The Voss family is anything but normal. They live in a repurposed church, newly baptized Dollar Voss. The once cancer-stricken mother lives in the basement, the father is married to the mother’s former nurse, the little half-brother isn’t allowed to do or eat anything fun, and the eldest siblings are irritatingly perfect. Then, there’s Merit.
Merit Voss collects trophies she hasn’t earned and secrets her family forces her to keep. While browsing the local antiques shop for her next trophy, she finds Sagan. His wit and unapologetic idealism disarm and spark renewed life into her—until she discovers that he’s completely unavailable. Merit retreats deeper into herself, watching her family from the sidelines when she learns a secret that no trophy in the world can fix.

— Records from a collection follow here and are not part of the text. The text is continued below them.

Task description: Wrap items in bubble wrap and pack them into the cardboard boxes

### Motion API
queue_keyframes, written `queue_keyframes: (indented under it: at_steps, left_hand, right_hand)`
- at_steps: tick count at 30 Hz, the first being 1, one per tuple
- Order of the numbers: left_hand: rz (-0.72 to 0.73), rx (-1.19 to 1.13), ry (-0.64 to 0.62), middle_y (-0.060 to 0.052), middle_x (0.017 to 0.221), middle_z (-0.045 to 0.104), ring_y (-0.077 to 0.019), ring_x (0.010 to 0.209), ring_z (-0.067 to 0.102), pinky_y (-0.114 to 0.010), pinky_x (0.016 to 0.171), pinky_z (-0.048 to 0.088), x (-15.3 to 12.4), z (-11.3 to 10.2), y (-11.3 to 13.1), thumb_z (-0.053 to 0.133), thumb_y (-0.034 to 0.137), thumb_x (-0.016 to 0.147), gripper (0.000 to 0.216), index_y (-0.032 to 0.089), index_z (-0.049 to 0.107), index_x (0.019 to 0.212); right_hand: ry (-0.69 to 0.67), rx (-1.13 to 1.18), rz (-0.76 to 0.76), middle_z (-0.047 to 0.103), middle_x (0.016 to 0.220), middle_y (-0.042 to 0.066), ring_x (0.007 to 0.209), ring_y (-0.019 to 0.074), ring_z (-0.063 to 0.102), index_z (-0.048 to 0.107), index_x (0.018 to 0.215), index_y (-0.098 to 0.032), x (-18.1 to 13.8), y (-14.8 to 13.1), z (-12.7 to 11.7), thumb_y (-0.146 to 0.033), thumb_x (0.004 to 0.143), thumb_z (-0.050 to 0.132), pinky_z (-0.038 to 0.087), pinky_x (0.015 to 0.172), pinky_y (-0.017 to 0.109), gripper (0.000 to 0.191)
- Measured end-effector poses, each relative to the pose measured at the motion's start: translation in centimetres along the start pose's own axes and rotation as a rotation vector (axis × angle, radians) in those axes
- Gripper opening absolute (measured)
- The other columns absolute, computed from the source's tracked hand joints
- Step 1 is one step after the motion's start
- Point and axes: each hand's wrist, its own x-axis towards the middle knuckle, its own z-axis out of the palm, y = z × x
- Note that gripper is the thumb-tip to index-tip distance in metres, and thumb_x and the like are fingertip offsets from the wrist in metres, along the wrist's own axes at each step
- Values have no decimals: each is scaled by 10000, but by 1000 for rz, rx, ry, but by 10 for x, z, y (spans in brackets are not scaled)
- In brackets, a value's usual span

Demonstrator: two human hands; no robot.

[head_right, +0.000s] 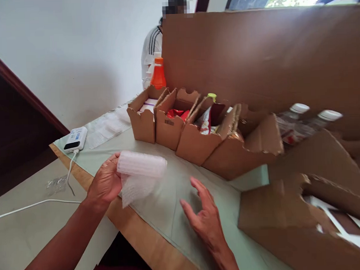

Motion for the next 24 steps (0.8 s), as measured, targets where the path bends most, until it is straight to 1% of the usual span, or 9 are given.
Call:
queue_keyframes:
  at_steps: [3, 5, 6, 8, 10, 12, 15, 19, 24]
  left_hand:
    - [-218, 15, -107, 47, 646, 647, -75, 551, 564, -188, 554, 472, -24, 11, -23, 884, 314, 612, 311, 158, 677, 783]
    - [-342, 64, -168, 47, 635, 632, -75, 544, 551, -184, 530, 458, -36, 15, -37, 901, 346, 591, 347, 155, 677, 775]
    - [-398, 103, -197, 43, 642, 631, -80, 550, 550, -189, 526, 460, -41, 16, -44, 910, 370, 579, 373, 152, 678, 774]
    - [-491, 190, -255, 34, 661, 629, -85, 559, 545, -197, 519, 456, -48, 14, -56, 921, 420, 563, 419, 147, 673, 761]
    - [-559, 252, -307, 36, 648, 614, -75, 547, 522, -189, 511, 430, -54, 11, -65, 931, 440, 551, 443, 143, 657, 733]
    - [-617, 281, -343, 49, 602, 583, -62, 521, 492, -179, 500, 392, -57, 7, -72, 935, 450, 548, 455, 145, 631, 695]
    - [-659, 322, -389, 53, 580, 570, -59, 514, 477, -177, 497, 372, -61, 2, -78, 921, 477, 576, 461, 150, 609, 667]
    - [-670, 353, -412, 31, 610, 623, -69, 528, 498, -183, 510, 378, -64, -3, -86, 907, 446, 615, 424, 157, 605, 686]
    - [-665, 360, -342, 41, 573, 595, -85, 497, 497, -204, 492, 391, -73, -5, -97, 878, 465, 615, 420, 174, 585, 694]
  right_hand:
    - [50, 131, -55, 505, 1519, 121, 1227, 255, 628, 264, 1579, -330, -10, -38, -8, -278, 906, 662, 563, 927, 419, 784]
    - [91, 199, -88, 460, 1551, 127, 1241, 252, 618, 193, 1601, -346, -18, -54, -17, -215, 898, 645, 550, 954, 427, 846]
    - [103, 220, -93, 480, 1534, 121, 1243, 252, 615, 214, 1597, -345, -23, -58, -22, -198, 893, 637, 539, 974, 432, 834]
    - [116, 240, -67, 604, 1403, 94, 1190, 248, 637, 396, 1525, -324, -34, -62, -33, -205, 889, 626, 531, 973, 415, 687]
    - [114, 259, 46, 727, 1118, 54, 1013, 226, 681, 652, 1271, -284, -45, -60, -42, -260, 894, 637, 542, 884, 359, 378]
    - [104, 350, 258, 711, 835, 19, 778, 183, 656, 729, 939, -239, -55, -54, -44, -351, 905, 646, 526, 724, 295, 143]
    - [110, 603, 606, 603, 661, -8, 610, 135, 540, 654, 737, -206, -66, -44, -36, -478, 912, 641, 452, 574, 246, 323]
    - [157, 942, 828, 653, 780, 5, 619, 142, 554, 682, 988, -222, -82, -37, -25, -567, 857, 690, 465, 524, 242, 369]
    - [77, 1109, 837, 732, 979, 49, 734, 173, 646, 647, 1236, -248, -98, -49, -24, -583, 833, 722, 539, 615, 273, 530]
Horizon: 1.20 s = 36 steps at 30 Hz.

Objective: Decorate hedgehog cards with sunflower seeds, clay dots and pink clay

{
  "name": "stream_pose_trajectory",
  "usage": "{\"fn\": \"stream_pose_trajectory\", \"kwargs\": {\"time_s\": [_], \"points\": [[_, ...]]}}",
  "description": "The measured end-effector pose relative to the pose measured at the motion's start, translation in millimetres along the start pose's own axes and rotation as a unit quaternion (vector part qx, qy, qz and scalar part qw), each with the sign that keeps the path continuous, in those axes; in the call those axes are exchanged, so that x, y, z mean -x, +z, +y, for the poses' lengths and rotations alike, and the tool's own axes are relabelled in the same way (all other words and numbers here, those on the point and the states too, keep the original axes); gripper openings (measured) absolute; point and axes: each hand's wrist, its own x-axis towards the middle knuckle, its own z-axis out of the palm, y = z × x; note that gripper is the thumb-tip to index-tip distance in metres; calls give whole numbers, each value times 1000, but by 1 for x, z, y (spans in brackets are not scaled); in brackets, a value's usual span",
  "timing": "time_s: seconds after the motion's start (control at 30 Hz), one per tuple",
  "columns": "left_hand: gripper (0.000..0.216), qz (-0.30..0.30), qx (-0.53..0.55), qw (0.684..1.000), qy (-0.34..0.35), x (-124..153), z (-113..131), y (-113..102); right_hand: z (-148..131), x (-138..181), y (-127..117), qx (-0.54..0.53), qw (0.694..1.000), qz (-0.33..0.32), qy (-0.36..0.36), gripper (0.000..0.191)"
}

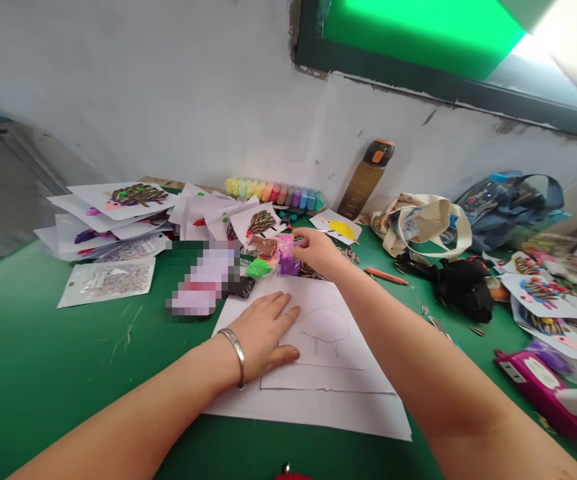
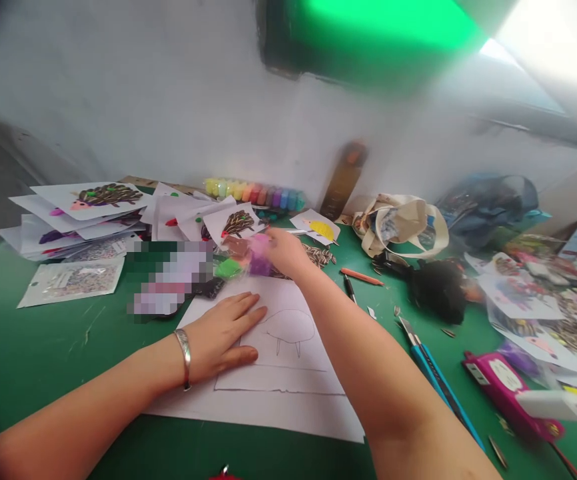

Fed up with the lies, Merit decides to shatter the happy family illusion that she’s never been a part of before leaving them behind for good. When her escape plan fails, Merit is forced to deal with the staggering consequences of telling the truth and losing the one boy she loves.
Another Colleen Hoover book! And another win for me. :) Without Merit is everything I’m used to from Colleen Hoover and yet different at the same time. This is a young adult read and one focused more on mental health and loving oneself. I absolutely enjoyed this and while it wasn't my FAVORITE of Colleen’s it was still incredibly good!
Merit is kind of the outcast in her family or she feels that way at least. She collects trophies for every negative occasion and she is fed up with all the secrets that the members of her family keep. I think that some might become annoyed with Merit at some point because she’s prone to seeing things through her eyes only. She can be sensitive and she can even seem cold or uncaring at some points. But this is all done for a reason and once reading it, I’m sure some will be able to see why.
I wasn’t annoyed with Merit though. I actually felt like I knew what she was going through and I understood it! Part of it felt like simply being a teenager again and going through all those strongly felt emotions. And the other part of it simply felt like the depression that I felt so strongly during those teenage years. Merit feels and truly believes that she is the one in the right and everyone else is in the wrong. She doesn’t realize until Sagan starts talking with her that she isn’t exactly like how she used to be. It was truly a lesson that resonated with me. I knew that some of these issues that Merit felt were a big deal weren’t always so big, but reading through her eyes helped me to see that they were huge to her.
The rest of Merit’s family members had their faults as well but I felt like they were slowly learning to deal with them. I also felt like they were slowly learning more about Merit and how she felt they were treating her. They each had their own issues and Merit wasn’t able to see that until she really took the time to listen and see them. And I liked that Merit was able to grow and learn more about herself and her mind. Sagan, I feel, really helped the family see the light and for that I loved him. But there were definitely a few times where even I felt slighted on Merit’s behalf.
Aside from really understanding where Merit came from I also loved how different this family was. Merit's family isn't like one that you would expect. The family members are all different and dealing with their own demons but they still accept each other in the end. Also, there is a dog in this book and I loved it!
Overall, this was another fantastic read. There were definitely times where I kind of got annoyed but there were more times where I was just interested in what was going to happen with this family. I feel like Without Merit is more family oriented as a book and deals more with serious topics like depression, suicide, and mental illness. It’s a heavy book and yet it’s easy to read at the same time. I couldn’t put this one down!